The Journal of Allergy and Clinical Immunology
- Discipline: Allergy, immunology
- Language: English
- Edited by: Zuhair Ballas

Publication details
- Former name: Journal of Allergy
- History: 1929–present
- Publisher: Mosby
- Frequency: Monthly
- Impact factor: 14.2 (2022)

Standard abbreviations
- ISO 4: J. Allergy Clin. Immunol.

Indexing
- CODEN: JACIBY
- ISSN: 0091-6749 (print) 1097-6825 (web)
- LCCN: 96660636
- OCLC no.: 1252724029

Links
- Journal homepage; Online archive;

= The Journal of Allergy and Clinical Immunology =

The Journal of Allergy and Clinical Immunology (JACI) is a monthly peer-reviewed medical journal covering research on allergy and immunology. It is one of three official journals of the American Academy of Allergy, Asthma, and Immunology.
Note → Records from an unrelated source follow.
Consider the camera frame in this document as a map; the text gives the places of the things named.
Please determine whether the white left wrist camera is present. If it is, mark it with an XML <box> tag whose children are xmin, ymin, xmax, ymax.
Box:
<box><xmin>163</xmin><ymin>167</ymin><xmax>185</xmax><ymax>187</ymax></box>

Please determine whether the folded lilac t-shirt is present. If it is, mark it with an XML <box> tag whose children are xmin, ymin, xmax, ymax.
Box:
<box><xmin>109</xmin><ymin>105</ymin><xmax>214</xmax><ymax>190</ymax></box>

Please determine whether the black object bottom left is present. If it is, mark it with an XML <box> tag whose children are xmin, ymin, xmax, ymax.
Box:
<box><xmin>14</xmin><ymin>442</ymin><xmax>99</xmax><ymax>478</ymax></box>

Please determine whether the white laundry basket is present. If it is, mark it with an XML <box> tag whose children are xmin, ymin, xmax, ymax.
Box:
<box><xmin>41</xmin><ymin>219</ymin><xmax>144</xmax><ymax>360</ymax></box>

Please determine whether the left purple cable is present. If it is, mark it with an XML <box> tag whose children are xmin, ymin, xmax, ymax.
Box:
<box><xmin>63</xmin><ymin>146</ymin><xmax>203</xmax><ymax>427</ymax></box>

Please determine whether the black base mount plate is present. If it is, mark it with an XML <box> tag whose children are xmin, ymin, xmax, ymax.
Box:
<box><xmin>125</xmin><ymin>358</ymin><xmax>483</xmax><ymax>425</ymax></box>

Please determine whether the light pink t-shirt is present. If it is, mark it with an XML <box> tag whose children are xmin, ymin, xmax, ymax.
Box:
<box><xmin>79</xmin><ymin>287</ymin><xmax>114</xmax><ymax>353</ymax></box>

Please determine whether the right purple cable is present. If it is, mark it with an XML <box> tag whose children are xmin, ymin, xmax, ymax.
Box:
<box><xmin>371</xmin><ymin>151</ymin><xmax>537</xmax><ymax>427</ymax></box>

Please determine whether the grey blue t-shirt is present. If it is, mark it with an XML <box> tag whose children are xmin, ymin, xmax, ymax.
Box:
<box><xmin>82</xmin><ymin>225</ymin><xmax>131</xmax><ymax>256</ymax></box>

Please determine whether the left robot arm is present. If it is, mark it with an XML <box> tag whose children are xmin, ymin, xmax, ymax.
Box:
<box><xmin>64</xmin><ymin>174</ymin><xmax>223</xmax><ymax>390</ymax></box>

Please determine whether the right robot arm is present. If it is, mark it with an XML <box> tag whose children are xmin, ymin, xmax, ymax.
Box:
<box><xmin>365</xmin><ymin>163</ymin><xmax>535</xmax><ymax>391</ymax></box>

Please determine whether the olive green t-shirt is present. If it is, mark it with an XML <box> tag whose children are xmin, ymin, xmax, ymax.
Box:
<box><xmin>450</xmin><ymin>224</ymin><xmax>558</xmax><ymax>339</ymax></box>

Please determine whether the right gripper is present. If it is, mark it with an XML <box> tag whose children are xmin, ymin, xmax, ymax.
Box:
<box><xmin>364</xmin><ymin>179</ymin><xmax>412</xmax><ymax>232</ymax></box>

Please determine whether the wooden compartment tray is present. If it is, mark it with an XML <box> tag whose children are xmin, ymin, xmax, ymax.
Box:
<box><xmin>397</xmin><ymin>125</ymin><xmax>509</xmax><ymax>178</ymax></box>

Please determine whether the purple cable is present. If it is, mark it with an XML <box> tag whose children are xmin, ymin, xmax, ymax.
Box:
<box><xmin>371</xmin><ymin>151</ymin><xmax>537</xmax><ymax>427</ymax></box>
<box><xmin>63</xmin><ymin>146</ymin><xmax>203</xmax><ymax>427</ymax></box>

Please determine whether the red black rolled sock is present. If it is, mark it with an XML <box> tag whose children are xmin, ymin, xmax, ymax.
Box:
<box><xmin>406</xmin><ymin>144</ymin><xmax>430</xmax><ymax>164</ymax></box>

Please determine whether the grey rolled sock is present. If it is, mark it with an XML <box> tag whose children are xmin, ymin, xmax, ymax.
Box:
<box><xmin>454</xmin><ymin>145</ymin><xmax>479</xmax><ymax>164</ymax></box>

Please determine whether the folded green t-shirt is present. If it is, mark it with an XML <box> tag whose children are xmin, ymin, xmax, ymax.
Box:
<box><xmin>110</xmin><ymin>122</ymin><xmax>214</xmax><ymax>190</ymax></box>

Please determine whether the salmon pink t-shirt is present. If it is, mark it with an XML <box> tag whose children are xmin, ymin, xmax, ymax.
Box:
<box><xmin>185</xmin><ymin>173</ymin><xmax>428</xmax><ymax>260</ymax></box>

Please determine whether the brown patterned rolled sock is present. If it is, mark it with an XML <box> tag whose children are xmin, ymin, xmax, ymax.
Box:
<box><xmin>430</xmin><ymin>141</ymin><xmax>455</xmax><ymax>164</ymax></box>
The journal was established in 1929 as the Journal of Allergy and obtained its current name in 1971. The name change was purportedly related to a change in the attitude among physicians about the breadth of applicability of the term "allergy". The journal has been published under the Mosby imprint since its inception.

According to the Journal Citation Reports, the journal has a 2021 impact factor of 14.29, ranking it second out of 25 in the category "Allergy".

The editor-in-chief is Zuhair K. Ballas, who succeeded Donald Y.M. Leung (1997–2015) in 2016.